L' islamisme violent , étranger à la confrérie, a cependant lourdement touché l'Egypte dans les années 1990, après l'assassinat du Président Sadate en 1981, puis à travers l'action de deux mouvements aujourd'hui presque totalement éradiqués après une répression sévère : la Jamaa islamiya et le Jihad . Ces deux mouvement ont perpétré des assassinats d'hommes politiques, de coptes, de policiers, de touristes -en particulier celui de 58 touristes, essentiellement suisses, en 1997. Durant cette période, le conflit entre le pouvoir et ces groupuscules a causé quelques 1 200 morts.

Aujourd'hui écarté, cet islamisme violent a incité la Confrérie des frères musulmans à s'intégrer dans le modus vivendi que lui propose le pouvoir : une tolérance de fait de ses activités, dont les limites peuvent se manifester par à-coups, au rythme des actions judiciaires, des arrestations ou des législations restrictives sur l'activité des associations qu'ils animent.

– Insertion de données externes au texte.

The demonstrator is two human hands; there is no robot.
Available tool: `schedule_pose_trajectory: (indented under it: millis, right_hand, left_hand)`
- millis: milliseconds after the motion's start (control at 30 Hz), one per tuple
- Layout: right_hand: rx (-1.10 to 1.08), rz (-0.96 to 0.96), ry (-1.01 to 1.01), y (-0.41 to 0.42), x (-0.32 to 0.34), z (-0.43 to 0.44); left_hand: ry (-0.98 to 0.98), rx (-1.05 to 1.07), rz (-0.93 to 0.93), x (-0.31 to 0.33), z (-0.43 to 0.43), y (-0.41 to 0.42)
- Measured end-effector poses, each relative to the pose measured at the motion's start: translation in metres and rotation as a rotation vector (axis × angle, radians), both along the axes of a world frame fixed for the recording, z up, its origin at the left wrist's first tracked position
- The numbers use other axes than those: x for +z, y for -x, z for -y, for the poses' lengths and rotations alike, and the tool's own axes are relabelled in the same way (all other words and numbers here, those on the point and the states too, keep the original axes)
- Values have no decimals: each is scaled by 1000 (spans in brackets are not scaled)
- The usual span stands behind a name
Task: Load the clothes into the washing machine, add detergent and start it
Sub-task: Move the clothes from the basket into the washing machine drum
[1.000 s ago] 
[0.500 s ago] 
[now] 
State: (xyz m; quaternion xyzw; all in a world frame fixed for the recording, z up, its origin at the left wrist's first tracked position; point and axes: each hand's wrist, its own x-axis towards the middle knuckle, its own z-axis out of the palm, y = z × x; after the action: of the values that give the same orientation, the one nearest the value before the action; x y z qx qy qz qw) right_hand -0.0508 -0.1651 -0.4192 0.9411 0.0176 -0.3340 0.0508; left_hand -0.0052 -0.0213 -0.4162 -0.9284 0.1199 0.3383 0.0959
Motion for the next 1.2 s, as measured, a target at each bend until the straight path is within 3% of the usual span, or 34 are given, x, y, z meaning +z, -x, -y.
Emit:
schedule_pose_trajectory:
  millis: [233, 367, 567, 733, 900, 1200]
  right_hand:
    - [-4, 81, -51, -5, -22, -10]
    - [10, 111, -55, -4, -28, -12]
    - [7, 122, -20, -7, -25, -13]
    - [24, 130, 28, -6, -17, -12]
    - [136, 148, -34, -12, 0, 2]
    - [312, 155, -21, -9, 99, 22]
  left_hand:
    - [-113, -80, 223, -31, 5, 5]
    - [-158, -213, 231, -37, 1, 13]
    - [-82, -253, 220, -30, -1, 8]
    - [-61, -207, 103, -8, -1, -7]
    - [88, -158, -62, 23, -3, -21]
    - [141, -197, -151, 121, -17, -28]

3. La question des droits de l'homme

Vivant depuis 21 ans sous l'empire de l' état d'urgence -qui exclut rassemblements et manifestations-, l'Egypte apparaît tiraillée entre, d'une part, une riche tradition juridique , calquée d'ailleurs en partie sur le droit français, une relative indépendance judiciaire et, d'autre part, une pratique souvent attentatoire aux droits et libertés fondée sur la crainte d'un retour de l'islamisme violent qui pourrait déstabiliser le pays. Les procès intentés contre des militants islamistes l'ont été dans le cadre de tribunaux militaires où l'influence du Gouvernement est prépondérante et qui ne prévoient pas de possibilités d'appel. Plusieurs militants sont maintenus en longue détention sans jugement et le recours à la torture est par ailleurs souvent dénoncé.

Une liberté d'expression existe, notamment dans les organes de presse, mais elle ne doit pas dépasser certaines limites ou aborder certains sujets tabous, -notamment la question de la succession du président ou celle de la situation faite aux coptes-.

Plusieurs procès concernant les droits de l'homme ont suscité l'attention critique de la communauté internationale : ainsi du procès du Queen boat , mettant en cause 23 homosexuels. Leur première condamnation par la Cour de Sûreté de l'Etat avait été annulée par le Président Moubarak au motif que l'incrimination de « débauche » relevait de la compétence d'un tribunal ordinaire. Le nouveau procès, ouvert en juin 2002, a abouti, le 15 mars 2003, à une condamnation, aggravant les peines initiales, de trois ans de prison et de trois ans de contrôle judiciaire. En appel, la Cour a, après de nombreux rebondissements, acquitté 21 des personnes poursuivies.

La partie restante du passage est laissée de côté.